STEVE: Let’s forget it.
BETTY: No, I insist.
STEVE: Very well.
(He goes to hearth and gets shovel. As he walks back he says…)
STEVE: This is going to hurt you more than it hurts me.
BETTY: There’s just one thing. Do you mind not using the shovel, I mean, it’s rather undignified, don’t you think?
(She pro-offers the hairbrush she has brought. Steve puts shovel back and takes hairbrush.)
STEVE: I should think three really good hard ones will meet the case.
BETTY: Don’t you think six not quite such hard ones will do just as well?
STEVE: Right, six it is.
(The curtain comes down as he places her across his knee and starts the spanking.)
The Lord Chamberlain’s reader went out of his way to say that he personally saw no harm in this. But, he continued, ‘in case it may shock the old-fashioned and excite the “tired business man” too effectually, perhaps it would be better to bring down the curtain on Stephen advancing upon Betty?’ The suggestion met with approval higher up the censor’s office; the deciding factor seems to have been the fact that Betty is in nocturnal déshabille.
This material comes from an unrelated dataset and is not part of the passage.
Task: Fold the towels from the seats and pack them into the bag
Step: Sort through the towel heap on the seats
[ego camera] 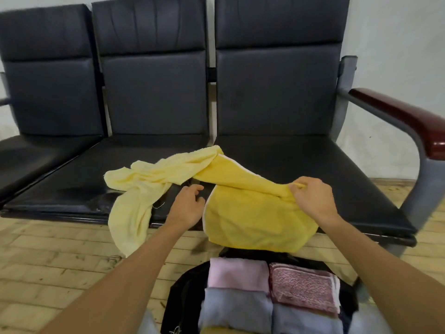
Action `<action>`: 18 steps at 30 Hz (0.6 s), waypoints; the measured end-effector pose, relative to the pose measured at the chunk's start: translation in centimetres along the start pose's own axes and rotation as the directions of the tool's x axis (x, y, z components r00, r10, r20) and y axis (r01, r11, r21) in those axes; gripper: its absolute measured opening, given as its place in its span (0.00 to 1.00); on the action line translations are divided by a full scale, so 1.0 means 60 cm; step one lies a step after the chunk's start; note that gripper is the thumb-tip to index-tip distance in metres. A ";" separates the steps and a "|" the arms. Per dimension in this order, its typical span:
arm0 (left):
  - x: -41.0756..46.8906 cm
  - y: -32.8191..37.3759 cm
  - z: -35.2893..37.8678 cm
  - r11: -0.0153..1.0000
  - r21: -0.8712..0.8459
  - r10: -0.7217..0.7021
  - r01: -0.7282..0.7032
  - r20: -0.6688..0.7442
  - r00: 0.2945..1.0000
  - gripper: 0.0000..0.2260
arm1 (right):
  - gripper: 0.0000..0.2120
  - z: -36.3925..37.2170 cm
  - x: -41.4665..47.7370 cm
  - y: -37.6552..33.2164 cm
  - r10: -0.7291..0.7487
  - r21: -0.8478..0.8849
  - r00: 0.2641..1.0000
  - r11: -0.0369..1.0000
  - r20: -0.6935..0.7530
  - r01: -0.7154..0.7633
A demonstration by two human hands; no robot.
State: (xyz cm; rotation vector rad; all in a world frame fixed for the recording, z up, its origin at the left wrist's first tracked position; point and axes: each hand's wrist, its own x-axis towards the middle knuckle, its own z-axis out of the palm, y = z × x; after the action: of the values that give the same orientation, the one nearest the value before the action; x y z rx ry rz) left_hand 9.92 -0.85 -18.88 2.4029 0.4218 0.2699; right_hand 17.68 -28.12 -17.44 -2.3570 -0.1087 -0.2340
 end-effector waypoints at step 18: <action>0.016 0.009 0.025 0.997 -0.068 0.048 -0.046 0.020 0.999 0.17 | 0.10 0.017 0.000 -0.051 -0.112 -0.670 0.962 0.697 0.248 0.254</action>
State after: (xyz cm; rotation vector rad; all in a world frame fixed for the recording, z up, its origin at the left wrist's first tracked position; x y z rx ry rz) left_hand 11.40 -1.76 -19.57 2.3499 0.3416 0.2745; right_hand 17.39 -25.20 -16.07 -3.1400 -0.4187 -0.1592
That may have saved Dorothy Edwards from having to take up an undignified position across the knee of Gerald Pemberton, who played Steve, but at least it still happens to Betty, albeit offstage: in the third act, she tells her father, ‘After you had gone to bed I came down and took my spanking’, and later tells Steve, about their former feud, ‘the spanking cancelled all that out’.
And so it did. It’s the old, old story: 32-year-old ‘boy’ meets girl; 32-year-old ‘boy’ spanks girl; 32-year-old ‘boy’ gets girl. One mystery remains. The censor didn’t know the answer, neither do I, and nor, I suspect, did the authors, Sayes and Cutter. What on earth has any of this got to do with any kind of pansies?